_Exercise aim_.
The data below is to be retyped exactly, line by line.

_Provided material_.

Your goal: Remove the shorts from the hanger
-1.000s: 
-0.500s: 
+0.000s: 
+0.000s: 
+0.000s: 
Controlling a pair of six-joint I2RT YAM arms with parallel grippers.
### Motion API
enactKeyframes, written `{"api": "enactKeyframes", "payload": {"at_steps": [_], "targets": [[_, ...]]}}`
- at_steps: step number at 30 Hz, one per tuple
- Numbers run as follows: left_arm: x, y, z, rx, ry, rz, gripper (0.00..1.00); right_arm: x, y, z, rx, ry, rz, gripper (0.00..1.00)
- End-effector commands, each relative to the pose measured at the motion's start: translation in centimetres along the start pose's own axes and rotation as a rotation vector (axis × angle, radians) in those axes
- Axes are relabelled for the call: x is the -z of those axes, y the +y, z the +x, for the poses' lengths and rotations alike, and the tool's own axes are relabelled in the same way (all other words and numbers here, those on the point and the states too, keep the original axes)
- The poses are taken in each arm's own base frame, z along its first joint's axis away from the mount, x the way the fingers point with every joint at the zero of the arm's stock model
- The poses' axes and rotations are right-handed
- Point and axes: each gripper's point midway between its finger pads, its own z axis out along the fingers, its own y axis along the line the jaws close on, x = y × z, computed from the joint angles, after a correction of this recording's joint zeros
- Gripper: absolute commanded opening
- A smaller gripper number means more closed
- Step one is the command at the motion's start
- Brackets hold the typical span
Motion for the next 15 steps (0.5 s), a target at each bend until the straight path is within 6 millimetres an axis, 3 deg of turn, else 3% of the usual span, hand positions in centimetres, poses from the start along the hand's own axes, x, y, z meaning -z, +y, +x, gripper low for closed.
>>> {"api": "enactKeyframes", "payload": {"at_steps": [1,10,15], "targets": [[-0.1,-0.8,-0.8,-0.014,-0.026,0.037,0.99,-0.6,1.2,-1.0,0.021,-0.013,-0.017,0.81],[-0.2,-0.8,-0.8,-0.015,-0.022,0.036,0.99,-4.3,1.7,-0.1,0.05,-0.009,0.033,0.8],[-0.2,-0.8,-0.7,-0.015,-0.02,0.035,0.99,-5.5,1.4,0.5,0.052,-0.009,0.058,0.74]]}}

_Response to this task_.
Your goal: Remove the shorts from the hanger
-1.000s: 
-0.500s: 
+0.000s: 
+0.000s: 
+0.000s: 
Controlling a pair of six-joint I2RT YAM arms with parallel grippers.
### Motion API
enactKeyframes, written `{"api": "enactKeyframes", "payload": {"at_steps": [_], "targets": [[_, ...]]}}`
- at_steps: step number at 30 Hz, one per tuple
- Numbers run as follows: left_arm: x, y, z, rx, ry, rz, gripper (0.00..1.00); right_arm: x, y, z, rx, ry, rz, gripper (0.00..1.00)
- End-effector commands, each relative to the pose measured at the motion's start: translation in centimetres along the start pose's own axes and rotation as a rotation vector (axis × angle, radians) in those axes
- Axes are relabelled for the call: x is the -z of those axes, y the +y, z the +x, for the poses' lengths and rotations alike, and the tool's own axes are relabelled in the same way (all other words and numbers here, those on the point and the states too, keep the original axes)
- The poses are taken in each arm's own base frame, z along its first joint's axis away from the mount, x the way the fingers point with every joint at the zero of the arm's stock model
- The poses' axes and rotations are right-handed
- Point and axes: each gripper's point midway between its finger pads, its own z axis out along the fingers, its own y axis along the line the jaws close on, x = y × z, computed from the joint angles, after a correction of this recording's joint zeros
- Gripper: absolute commanded opening
- A smaller gripper number means more closed
- Step one is the command at the motion's start
- Brackets hold the typical span
Motion for the next 15 steps (0.5 s), a target at each bend until the straight path is within 6 millimetres an axis, 3 deg of turn, else 3% of the usual span, hand positions in centimetres, poses from the start along the hand's own axes, x, y, z meaning -z, +y, +x, gripper low for closed.
>>> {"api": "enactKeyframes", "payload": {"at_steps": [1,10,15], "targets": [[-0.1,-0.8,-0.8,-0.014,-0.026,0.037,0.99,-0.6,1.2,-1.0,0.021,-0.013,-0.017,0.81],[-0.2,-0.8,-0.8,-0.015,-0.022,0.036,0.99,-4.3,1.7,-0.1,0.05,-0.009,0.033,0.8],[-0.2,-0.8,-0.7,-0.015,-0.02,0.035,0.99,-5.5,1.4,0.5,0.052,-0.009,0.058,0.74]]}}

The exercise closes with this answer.